Friday, March 13, 2015

The New Existentialism + quote of the day

This is what I meant by interpreting, via Tristan Garcia, how the New Existentialism seems to be retrieving yet updating the notion of how the static, conceptual "human being" disappears into an "ontological darkness." (In response to a Twitter comment which questioned my riffing/brainstorming a few posts back.)
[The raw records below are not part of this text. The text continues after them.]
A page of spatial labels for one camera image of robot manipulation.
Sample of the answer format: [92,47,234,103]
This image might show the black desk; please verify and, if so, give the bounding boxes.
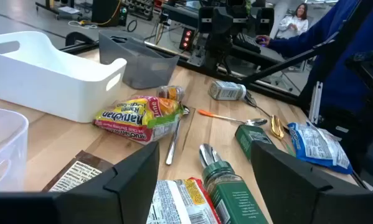
[160,2,288,71]

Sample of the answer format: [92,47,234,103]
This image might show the person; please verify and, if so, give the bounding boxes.
[256,0,373,131]
[275,2,310,40]

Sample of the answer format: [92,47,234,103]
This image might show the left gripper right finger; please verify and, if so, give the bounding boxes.
[250,141,357,224]

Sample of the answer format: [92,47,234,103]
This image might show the small steel utensil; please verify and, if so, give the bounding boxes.
[243,91,273,119]

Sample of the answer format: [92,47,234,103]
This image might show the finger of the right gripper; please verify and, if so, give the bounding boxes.
[198,6,215,34]
[256,7,275,35]

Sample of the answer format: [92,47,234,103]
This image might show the long steel spoon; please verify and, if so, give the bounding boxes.
[165,105,191,166]

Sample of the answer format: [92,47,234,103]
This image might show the black computer case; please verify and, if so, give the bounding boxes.
[91,0,128,27]

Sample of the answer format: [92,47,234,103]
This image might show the orange handled spoon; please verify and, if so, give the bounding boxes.
[197,108,268,127]

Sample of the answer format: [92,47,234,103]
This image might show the red ramen packet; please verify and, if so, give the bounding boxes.
[145,176,222,224]

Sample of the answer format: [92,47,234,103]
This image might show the black box red lights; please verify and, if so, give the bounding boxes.
[179,27,196,52]

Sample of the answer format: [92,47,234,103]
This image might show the clear plastic bin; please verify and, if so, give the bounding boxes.
[0,105,30,192]

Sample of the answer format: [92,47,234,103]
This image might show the green pepper tin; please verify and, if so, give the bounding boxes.
[234,124,274,161]

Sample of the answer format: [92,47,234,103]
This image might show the white plastic bin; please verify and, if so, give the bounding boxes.
[0,30,128,124]

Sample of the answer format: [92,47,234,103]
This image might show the small amber spice jar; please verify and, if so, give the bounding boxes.
[156,85,186,102]

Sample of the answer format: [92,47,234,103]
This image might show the grey plastic bin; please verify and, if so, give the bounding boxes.
[98,29,180,90]

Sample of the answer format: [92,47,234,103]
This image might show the yellow green ramen packet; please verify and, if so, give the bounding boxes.
[92,95,186,146]

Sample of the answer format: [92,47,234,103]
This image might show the silver aluminium extrusion bar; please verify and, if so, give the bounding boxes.
[308,80,324,125]

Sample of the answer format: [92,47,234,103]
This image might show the brown food packet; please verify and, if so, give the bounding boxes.
[42,150,114,193]

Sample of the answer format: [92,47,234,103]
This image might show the black keyboard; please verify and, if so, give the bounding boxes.
[232,32,262,54]

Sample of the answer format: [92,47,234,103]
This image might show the yellow handled spoon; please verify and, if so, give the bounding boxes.
[198,142,223,169]

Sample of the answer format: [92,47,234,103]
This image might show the blue ramen packet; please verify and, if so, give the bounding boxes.
[286,121,354,175]

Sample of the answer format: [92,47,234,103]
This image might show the green lidded oregano jar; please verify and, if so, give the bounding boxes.
[201,160,270,224]

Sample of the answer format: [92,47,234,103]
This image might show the person's hand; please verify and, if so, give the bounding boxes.
[256,34,271,47]

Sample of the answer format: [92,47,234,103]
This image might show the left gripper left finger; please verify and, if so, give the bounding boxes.
[55,141,160,224]

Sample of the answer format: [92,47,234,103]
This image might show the gold spoon green handle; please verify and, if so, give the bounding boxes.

The human being is not a static object, simple abstract concept, nor historicized idea within a frozen epistemological order, pace Foucault in the infamous last paragraphs of his The Order of Things. "The human" both dissappears yet continually reappears as an agency, actor, architect, or self-author dependent on that specific pillar of freedom which chooses to *assert itself,* existentially, *as* something "human." Here is Foucault with something similar - the human dissappears, as if erased in the sand at the edge of the sea. One simply can't *assume* the identity of that being without regard for the non-epistemological ontological conditions that have helped to create it. Or in a Whiteheadian-Jamesian vein: nothing comes "ready made."  All is within a continuous act of self-creation.  Here's Foucault:
"One thing in any case is certain: man is neither the oldest nor the most constant problem that has been posed for human knowledge. Taking a relatively short chronological sample within a restricted geographical area – European culture since the sixteenth century – one can be certain that man is a recent invention within it. It is not around him and his secrets that knowledge prowled for so long in the darkness. In fact, among all the mutations that have affected the knowledge of things and their order, the knowledge of identities, differences, characters, equivalences, words – in short, in the midst of all the episodes of that profound history of the Same – only one, that which began a century and a half ago and is now perhaps drawing to a close, has made it possible for the figure of man to appear. And that appearance was not the liberation of an old anxiety, the transition into luminous consciousness of an age-old concern, the entry into objectivity of something that had long remained trapped within beliefs and philosophies: it was the effect of a change in the fundamental arrangements of knowledge. As the archaeology of our thought easily shows, man is an invention of recent date. And one perhaps nearing its end.

If those arrangements were to disappear as they appeared, if some event of which we can at the moment do no more than sense the possibility – without knowing either what its form will be or what it promises – were to cause them to crumble, as the ground of Classical thought did, at the end of the eighteenth century, then one can certainly wager that man would be erased, like a face drawn in sand at the edge of the sea.”